Her husband, Tom, kindly packed it up and gave it to Elizabeth Stanley of the Crafty Angels.

He told her “make use of that,” and they certainly have.

However, the problem at the start was: what were they going to do with 25 metres of black fabric handed over by Tom?

On one particular summer’s day, Elizabeth said fellow Crafty Angel, Theresa Riordan, Meanus, called her asking if they still had the black fabric.

“Theresa had heard of an amazing lady, Imelda O’Riordan, from Bruff, who goes to Tanzania every year with a charity by the name of Kidscare that run orphanages,” said Elizabeth.

“She raises money every year to make the lives of the children there happier. Theresa had heard from Imelda that the children couldn’t go to preschool unless they had a uniform - a black skirt and white blouse.

“White blouses are grand,” she continued, “and you can get them anywhere. Imelda takes out case loads of them.

”Theresa not long after asked couldn’t we ourselves make up black skirts.” Elizabeth added. 

Two weeks after Noeline’s second anniversary, the Crafty Angels, numbering around 20, swung into action.

“Ladies promised to arrive with their sewing machines and overlockers, scissors, thread and pins. 
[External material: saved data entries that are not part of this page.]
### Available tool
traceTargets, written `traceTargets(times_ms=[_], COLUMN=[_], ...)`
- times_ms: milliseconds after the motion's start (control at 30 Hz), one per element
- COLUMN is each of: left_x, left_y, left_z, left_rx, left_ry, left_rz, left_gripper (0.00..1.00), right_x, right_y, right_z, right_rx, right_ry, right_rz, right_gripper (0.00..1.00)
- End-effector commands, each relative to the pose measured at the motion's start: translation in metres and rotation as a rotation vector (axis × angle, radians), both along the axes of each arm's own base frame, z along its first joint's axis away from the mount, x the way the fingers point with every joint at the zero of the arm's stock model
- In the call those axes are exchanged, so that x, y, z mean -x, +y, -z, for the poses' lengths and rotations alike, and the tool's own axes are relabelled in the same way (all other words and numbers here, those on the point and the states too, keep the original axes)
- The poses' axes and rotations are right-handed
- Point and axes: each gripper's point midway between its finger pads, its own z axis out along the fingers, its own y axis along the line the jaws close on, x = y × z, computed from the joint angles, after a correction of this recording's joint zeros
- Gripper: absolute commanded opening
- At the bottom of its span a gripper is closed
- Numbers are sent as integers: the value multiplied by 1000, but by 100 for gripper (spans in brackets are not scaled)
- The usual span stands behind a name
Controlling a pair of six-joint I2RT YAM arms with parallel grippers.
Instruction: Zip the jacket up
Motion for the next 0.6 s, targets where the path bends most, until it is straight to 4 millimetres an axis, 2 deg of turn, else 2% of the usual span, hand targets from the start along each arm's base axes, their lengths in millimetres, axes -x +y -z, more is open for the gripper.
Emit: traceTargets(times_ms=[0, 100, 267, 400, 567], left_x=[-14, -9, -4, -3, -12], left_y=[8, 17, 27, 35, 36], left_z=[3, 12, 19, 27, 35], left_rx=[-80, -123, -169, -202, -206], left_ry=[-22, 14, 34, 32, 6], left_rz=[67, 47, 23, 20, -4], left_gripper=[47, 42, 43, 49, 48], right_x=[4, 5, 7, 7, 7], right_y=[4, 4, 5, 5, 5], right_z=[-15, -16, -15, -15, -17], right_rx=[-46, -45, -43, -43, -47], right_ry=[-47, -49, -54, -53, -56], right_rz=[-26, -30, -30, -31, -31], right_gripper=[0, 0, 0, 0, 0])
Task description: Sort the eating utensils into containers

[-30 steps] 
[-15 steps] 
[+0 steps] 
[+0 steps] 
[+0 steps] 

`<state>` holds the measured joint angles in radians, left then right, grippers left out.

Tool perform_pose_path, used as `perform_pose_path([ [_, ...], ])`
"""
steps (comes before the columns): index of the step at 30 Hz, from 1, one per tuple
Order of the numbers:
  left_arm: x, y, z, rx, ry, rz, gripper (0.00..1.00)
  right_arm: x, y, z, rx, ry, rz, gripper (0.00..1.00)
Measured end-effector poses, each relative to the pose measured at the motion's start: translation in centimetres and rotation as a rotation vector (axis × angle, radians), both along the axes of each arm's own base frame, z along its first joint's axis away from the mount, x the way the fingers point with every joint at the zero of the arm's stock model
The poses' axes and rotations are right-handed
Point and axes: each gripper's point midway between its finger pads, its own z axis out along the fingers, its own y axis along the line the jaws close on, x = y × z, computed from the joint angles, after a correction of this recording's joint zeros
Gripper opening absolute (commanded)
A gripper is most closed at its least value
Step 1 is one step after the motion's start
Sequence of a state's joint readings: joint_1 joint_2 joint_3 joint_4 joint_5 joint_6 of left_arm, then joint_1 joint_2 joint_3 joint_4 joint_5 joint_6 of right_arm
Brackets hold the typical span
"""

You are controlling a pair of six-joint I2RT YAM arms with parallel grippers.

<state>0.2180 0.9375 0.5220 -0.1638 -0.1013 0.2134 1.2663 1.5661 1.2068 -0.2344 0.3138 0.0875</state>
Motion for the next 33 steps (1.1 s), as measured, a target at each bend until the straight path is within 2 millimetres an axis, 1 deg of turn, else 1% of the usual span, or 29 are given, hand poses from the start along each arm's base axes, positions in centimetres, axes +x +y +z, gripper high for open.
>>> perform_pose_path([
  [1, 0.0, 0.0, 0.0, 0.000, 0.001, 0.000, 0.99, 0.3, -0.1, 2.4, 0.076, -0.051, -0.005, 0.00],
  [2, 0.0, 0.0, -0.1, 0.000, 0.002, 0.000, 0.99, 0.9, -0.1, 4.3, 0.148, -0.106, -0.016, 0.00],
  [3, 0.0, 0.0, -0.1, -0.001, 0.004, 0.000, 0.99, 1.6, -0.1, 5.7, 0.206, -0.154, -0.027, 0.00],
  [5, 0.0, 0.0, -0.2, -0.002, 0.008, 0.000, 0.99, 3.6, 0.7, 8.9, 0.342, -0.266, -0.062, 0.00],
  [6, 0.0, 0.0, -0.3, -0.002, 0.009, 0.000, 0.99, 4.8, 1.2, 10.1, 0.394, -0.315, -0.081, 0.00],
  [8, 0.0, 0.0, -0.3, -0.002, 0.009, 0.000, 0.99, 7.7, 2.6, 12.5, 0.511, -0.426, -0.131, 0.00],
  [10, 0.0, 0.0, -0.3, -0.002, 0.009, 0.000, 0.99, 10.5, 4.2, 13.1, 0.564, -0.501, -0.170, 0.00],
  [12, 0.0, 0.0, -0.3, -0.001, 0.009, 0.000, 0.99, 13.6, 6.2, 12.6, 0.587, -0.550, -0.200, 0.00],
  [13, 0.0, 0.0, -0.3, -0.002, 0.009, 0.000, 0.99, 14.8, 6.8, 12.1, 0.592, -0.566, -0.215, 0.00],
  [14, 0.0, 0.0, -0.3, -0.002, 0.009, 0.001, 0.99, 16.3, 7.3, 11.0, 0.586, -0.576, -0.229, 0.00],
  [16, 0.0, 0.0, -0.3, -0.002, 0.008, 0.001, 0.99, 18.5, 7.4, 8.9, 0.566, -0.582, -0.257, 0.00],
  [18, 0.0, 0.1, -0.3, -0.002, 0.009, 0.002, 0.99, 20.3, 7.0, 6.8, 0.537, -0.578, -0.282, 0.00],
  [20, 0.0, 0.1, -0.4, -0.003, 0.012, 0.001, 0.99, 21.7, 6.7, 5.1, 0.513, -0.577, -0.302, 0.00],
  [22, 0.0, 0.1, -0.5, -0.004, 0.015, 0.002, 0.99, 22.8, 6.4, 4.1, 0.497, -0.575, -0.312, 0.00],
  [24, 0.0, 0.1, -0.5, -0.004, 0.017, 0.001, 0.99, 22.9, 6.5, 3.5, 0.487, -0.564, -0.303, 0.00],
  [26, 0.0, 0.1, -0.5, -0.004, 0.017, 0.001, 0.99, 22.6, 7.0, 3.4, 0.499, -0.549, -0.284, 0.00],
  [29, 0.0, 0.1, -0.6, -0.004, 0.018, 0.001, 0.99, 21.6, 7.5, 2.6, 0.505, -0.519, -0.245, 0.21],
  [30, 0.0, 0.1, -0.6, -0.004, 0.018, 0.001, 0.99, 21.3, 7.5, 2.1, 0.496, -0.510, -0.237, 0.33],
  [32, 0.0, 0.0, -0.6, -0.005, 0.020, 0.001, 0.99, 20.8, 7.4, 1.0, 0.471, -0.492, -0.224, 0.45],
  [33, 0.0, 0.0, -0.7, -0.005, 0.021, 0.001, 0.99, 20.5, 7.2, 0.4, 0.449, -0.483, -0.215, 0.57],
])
“Theresa had made a pattern out of a piece of the Limerick Leader, believe it or not. Everybody rolled up their sleeves - it was a pure team effort. Sixty-five skirts were made in the Millennium Centre in three hours. Within a week they were winging their way to Tanzania in Imelda’s luggage,” said Liz.

“Imelda told the children that the garments were called ‘Noeline skirts’ and they loved that they weren’t just ordinary skirts but carried the name of a very special lady, who used to live half-way across the world.”

Having a uniform and thus being able to go to pre-school is hugely important for children in Tanzania.

“Class sizes in national schools are about 100 children to one teacher, so unless they get the chance to go to pre-school to learn the alphabet and to count, they go down through the floorboards when they go to national school,” explained Liz.

“Noeline would be singing a song if she saw her black fabric going out to Tanzania to help children. 

“The greater portion of Noeline’s working life was spent empowering people and encouraging them, and who had an abiding interest in helping underprivileged adults and children,” she added.

Liz hadn’t told Noeline’s husband Tom about their endeavours until this Monday when she invited him to the unveiling of a collage of photos of children in Tanzania and the Crafty Angels working on the skirts in the Millennium Centre.

As Noeline was a founding member of the Millennium Centre committee it is the ideal location to celebrate her legacy.

“The black fabric was Tom’s gift to us. He said ‘make use of that’ and I wanted to tell him the whole story,” said Liz.